Mark Twain famously said: “there are lies, damned lies and statistics” and I’m conscious of this whenever I collect data – am I just trying to prove the thing that I believe? 

For many years, I have been collecting data in relation to two particular areas in the school: attendance and connection. 

In the area of attendance, I am particularly interested in the effect of attendance on achievement rates for NCEA. If you look at the table below, this is really well shown at year 11 / level 1 last year. The achievement rate for the year group for this qualification was 73.8% but this was easily exceeded by those students who attended more than 90% of the time – 92.6%. The difference in achievement for those who attend 80% of the time or more and those who attend less than 80% of the time, couldn’t be clearer.

Year level Qualification Attendance # achieved Total Achievement %
11 NCEA L1 90+% 150 162 92.6
80-89% 48 62 77.4
<80% 14 54 25.9

In terms of connection, I compare NCEA achievement with involvement in ‘groups’ (cultural and sporting) as recorded in our system. The table below may be a little harder to understand and I find the link between the level of achievement at NCEA and involvement in groups fascinating. The first row says that there are 117 students in year 11 who were involved in some form of extra curricular activity last year, out of 290 students (you may immediately notice this total is different to the total above but that is because only students who are with us for more than 70 days can be counted in NCEA statistics). Of these 117 students, those who achieved the qualification with Excellence were involved in, on average, 2 ‘groups’ while those who didn’t achieve the qualification were only involved with, on average, 0.3 groups. By year 13 the difference is even more stark (4 and 0.7 respectively).

Year 11 Year 12 Year 13
Number of students in 1 or more group 117 127 160
Percentage in 1 or more group 40.3% 44.7% 54.6%
Ave number of groups – students with E 2 3.3 4
Ave number of groups – students with M 1.4 1.6 2.5
Ave number of groups – students with A 1 0.9 1.4
Ave number of groups – students with N 0.3 0.5 0.7
Total number of  students 290 284 293

In addition to this table, at year 13 in 2021, we had 33 students achieve Excellence endorsement at level 3 (which means that 50 credits or more were at Excellence level – a fantastic achievement!). Of these 33 students, 27 of them, or 82%, were involved in at least one extra curricular activity. Compare this with 112 students who ‘achieved’ the level 3 qualification (still a very good result) and only 60 of them, or 54%,  were involved in at least one other extra curricular activity.

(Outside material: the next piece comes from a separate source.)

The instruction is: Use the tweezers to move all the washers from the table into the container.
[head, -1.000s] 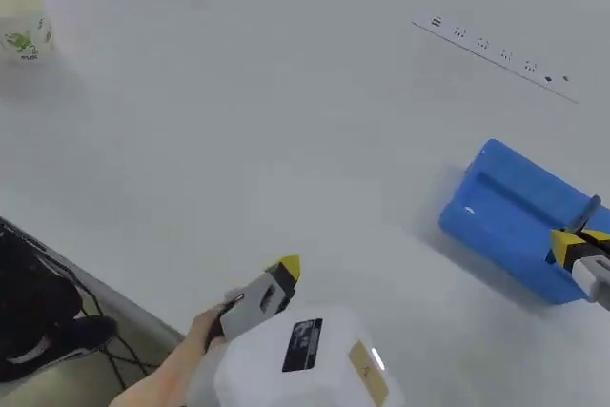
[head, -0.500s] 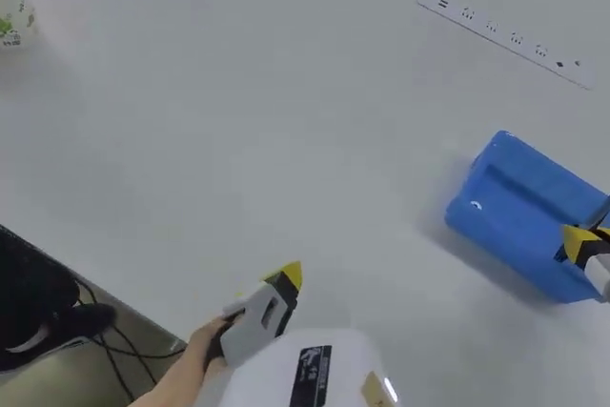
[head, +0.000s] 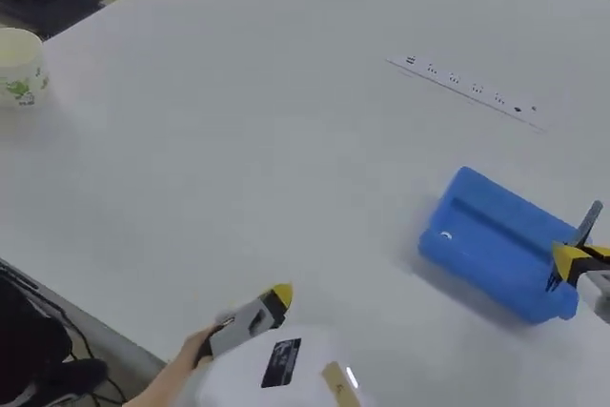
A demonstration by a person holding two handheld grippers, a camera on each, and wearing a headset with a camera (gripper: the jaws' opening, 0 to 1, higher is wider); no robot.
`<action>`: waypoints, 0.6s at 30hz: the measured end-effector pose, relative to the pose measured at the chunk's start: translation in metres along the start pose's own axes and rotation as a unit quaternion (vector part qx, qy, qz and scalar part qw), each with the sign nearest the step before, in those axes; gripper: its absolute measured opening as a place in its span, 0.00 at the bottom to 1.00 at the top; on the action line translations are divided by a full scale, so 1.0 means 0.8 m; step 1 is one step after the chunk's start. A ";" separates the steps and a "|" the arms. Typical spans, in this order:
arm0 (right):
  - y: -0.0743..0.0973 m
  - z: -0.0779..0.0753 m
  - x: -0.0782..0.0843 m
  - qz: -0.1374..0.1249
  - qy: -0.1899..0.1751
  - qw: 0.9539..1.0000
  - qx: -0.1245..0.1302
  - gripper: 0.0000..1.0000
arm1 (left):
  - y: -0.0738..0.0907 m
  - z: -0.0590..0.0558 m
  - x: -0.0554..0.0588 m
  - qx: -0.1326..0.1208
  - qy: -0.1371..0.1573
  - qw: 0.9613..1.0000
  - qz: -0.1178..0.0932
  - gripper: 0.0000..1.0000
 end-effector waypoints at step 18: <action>0.109 0.048 -0.046 -0.101 0.072 0.987 -0.105 0.04 | 0.037 0.013 -0.061 -0.016 0.026 0.991 -0.128 0.48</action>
Point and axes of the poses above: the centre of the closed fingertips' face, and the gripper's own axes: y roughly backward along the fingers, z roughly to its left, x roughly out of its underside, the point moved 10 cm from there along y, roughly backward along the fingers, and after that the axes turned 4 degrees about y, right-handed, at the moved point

These links between attendance and achievement, and connection and achievement are probably quite obvious. They are a pattern that I have observed and measured over a number of years and I have shared similar information with you in the past. 

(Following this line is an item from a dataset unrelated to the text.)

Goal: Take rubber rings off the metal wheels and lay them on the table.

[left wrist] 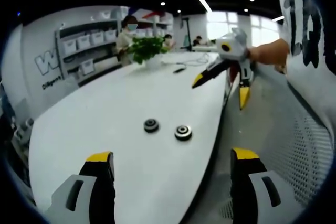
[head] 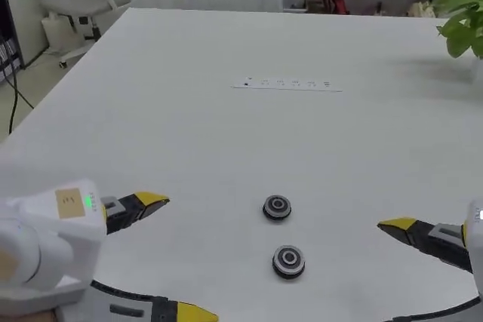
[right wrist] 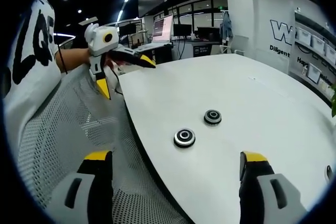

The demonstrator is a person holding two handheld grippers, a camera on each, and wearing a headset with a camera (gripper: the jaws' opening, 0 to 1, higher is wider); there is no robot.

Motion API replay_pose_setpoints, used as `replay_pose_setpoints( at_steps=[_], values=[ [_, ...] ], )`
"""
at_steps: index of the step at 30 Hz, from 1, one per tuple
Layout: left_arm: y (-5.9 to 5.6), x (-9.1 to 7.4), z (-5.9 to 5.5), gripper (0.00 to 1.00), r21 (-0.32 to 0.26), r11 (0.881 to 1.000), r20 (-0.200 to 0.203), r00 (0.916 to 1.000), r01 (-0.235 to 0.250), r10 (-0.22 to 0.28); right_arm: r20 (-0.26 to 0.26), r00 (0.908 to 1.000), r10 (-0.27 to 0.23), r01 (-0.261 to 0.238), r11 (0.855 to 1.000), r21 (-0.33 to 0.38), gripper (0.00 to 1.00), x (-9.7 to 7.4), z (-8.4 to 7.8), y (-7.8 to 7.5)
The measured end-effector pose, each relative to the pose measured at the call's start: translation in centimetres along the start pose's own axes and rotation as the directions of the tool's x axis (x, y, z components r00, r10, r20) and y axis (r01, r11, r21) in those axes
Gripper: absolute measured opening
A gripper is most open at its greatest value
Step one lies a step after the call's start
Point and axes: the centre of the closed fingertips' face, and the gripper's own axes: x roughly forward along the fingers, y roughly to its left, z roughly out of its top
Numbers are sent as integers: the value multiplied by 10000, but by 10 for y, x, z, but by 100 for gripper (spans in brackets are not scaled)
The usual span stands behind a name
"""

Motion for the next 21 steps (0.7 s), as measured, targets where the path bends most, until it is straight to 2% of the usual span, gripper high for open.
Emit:
replay_pose_setpoints(
  at_steps=[6, 13, 17, 18, 21],
  values=[
    [-3, 0, 4, 93, 84, 10000, 23, 10000, -55, 54, -73, 9999, 91, -93, 9999, -142, 97, 1, 0, 2],
    [-10, 3, 6, 94, 262, 9996, -215, 9997, 76, -70, -18, 10000, 66, -67, 9997, -223, 98, 0, 2, 2],
    [-13, 4, 7, 94, 346, 9992, -265, 9995, 192, -183, 236, 9995, 229, -227, 9997, -61, 97, -1, 8, 4],
    [-14, 4, 8, 94, 348, 9991, -199, 9995, 256, -249, 431, 9986, 312, -313, 9995, 6, 97, -2, 11, 5],
    [-14, 3, 11, 93, 416, 9987, -26, 9996, 287, -286, 505, 9984, 269, -267, 9996, -49, 97, -2, 14, 3]
  ],
)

When our new students turned up at the start of the year, I emphasised that they are at the start of a new journey and that they should be looking for opportunities to connect with us and other people at school.

Human connection has become more difficult in the last few years but it is so important for the wellbeing of all of our young people. With this in mind I am sharing a link with you to our aroha day activities. Aroha day is an event we hold at the start of the year to advertise the many, varied opportunities that exist at Wellington High School, outside of the classroom. This year we have had to move ‘aroha day’ online because of the COVID Protection Framework settings at red. I hope you can take time to have a look at what’s available and encourage your young person to give something a go! My observation over many years is that the rewards for such endeavour are quite tangible indeed!